(Exercise requirements)
The full set of lines below has to be duplicated exactly, with no picture kept.

(Source data)
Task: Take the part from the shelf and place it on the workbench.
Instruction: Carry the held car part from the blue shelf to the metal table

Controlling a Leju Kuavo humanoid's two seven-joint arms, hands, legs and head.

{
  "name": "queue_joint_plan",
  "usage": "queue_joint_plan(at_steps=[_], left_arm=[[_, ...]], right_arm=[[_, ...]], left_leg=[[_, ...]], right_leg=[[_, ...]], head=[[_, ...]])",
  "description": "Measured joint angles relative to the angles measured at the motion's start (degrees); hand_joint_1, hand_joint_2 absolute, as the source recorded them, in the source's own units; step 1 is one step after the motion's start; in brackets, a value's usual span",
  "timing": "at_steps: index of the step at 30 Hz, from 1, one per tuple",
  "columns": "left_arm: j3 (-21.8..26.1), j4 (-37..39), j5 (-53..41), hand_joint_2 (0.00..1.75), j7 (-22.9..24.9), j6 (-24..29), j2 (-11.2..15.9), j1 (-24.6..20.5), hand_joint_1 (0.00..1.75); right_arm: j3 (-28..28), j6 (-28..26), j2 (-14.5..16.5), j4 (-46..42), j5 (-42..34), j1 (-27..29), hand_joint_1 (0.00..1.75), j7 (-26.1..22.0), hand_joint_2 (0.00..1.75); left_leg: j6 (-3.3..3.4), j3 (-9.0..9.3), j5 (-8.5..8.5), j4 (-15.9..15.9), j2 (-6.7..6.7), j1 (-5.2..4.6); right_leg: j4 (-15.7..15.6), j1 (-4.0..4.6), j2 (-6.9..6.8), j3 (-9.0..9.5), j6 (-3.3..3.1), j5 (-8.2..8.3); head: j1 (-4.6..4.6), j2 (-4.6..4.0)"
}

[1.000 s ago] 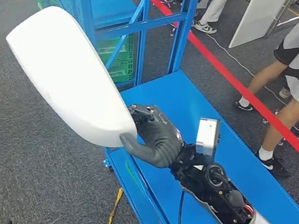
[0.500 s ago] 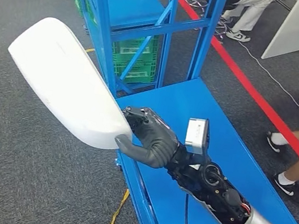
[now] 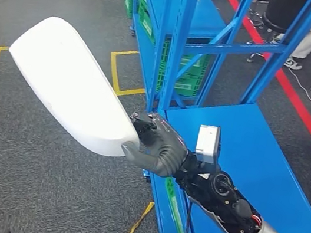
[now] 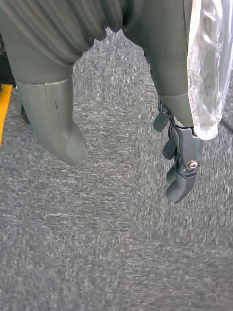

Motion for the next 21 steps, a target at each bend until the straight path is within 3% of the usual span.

(Completed exercise)
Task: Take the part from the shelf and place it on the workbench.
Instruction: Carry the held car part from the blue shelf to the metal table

Controlling a Leju Kuavo humanoid's two seven-joint arms, hands, legs and head.

{
  "name": "queue_joint_plan",
  "usage": "queue_joint_plan(at_steps=[_], left_arm=[[_, ...]], right_arm=[[_, ...]], left_leg=[[_, ...]], right_leg=[[_, ...]], head=[[_, ...]])",
  "description": "Measured joint angles relative to the angles measured at the motion's start (degrees); hand_joint_1, hand_joint_2 absolute, as the source recorded them, in the source's own units; step 1 is one step after the motion's start; in brackets, a value's usual span",
  "timing": "at_steps: index of the step at 30 Hz, from 1, one per tuple",
  "columns": "left_arm: j3 (-21.8..26.1), j4 (-37..39), j5 (-53..41), hand_joint_2 (0.00..1.75), j7 (-22.9..24.9), j6 (-24..29), j2 (-11.2..15.9), j1 (-24.6..20.5), hand_joint_1 (0.00..1.75); right_arm: j3 (-28..28), j6 (-28..26), j2 (-14.5..16.5), j4 (-46..42), j5 (-42..34), j1 (-27..29), hand_joint_1 (0.00..1.75), j7 (-26.1..22.0), hand_joint_2 (0.00..1.75); left_leg: j6 (-3.3..3.4), j3 (-9.0..9.3), j5 (-8.5..8.5), j4 (-15.9..15.9), j2 (-6.7..6.7), j1 (-5.2..4.6); right_leg: j4 (-15.7..15.6), j1 (-4.0..4.6), j2 (-6.9..6.8), j3 (-9.0..9.5), j6 (-3.3..3.1), j5 (-8.2..8.3); head: j1 (-4.6..4.6), j2 (-4.6..4.0)"
}

[1.000 s ago] 
[0.500 s ago] 
[now] 
[now] 

Motion for the next 21 steps, a target at each bend until the straight path is within 3% of the usual span.

Work on the exercise is now finished.